Look through the material below and copy exactly the lines from the line with "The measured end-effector" to the line with "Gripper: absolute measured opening", those two lines included.

--------------------

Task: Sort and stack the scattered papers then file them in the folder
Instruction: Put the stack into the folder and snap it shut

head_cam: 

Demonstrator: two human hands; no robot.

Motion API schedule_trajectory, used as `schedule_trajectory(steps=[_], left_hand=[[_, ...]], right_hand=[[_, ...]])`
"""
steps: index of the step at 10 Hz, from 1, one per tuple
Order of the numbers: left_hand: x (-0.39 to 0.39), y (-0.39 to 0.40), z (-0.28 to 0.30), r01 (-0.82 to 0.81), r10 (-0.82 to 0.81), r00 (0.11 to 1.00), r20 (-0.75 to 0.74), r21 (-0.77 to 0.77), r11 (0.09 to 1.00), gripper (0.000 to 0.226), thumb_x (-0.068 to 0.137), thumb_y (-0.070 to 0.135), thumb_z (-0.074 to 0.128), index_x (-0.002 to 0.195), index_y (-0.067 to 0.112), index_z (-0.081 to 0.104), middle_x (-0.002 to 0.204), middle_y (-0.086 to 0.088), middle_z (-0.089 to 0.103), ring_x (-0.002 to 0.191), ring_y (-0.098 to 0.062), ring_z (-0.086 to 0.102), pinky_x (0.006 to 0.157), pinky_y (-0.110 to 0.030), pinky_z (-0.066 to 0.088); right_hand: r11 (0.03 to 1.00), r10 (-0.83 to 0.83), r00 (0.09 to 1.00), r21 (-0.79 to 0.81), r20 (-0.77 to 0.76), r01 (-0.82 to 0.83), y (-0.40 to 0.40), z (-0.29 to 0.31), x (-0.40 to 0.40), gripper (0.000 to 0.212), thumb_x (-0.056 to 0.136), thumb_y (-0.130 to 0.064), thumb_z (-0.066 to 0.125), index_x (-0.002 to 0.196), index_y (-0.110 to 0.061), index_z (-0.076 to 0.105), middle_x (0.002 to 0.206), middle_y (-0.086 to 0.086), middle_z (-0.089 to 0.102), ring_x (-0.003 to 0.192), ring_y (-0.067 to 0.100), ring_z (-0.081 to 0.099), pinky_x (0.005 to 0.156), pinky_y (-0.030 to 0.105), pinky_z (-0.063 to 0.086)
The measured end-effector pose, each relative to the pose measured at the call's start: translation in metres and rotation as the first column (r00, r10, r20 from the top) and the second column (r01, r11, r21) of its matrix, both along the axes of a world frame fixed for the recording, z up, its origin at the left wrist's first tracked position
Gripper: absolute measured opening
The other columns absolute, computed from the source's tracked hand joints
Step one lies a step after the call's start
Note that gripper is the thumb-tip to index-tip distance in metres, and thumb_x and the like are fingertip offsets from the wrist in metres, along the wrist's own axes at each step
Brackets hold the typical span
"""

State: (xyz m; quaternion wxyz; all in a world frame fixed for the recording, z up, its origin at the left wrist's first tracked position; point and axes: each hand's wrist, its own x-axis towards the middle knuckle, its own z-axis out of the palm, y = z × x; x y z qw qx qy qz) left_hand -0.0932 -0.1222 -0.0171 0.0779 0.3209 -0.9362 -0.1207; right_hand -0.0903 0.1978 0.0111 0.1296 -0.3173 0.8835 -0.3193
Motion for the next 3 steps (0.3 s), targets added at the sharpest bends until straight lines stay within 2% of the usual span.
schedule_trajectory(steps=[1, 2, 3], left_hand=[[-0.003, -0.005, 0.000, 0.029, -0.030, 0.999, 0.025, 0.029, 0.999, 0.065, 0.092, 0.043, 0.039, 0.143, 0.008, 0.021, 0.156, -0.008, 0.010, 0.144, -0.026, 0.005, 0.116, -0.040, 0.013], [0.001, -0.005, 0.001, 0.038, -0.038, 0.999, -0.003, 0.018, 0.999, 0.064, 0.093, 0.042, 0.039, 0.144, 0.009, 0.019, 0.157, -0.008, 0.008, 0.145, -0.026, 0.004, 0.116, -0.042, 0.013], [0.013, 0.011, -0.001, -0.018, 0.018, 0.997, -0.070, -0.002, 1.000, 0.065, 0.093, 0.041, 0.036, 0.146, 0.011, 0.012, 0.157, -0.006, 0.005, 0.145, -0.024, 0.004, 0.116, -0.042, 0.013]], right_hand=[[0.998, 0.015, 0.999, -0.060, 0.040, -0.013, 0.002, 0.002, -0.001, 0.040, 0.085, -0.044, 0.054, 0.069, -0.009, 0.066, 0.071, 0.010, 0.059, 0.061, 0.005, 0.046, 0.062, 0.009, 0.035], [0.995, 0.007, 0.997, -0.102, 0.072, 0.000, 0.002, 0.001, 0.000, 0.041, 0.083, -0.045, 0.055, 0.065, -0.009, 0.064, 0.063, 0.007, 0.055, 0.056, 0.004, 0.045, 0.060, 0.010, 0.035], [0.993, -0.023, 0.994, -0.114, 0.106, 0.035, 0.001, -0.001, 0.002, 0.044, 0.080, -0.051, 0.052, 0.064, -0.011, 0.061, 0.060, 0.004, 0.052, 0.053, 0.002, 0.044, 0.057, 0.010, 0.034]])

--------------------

▶ _Exercise solution_
The measured end-effector pose, each relative to the pose measured at the call's start: translation in metres and rotation as the first column (r00, r10, r20 from the top) and the second column (r01, r11, r21) of its matrix, both along the axes of a world frame fixed for the recording, z up, its origin at the left wrist's first tracked position
Gripper: absolute measured opening

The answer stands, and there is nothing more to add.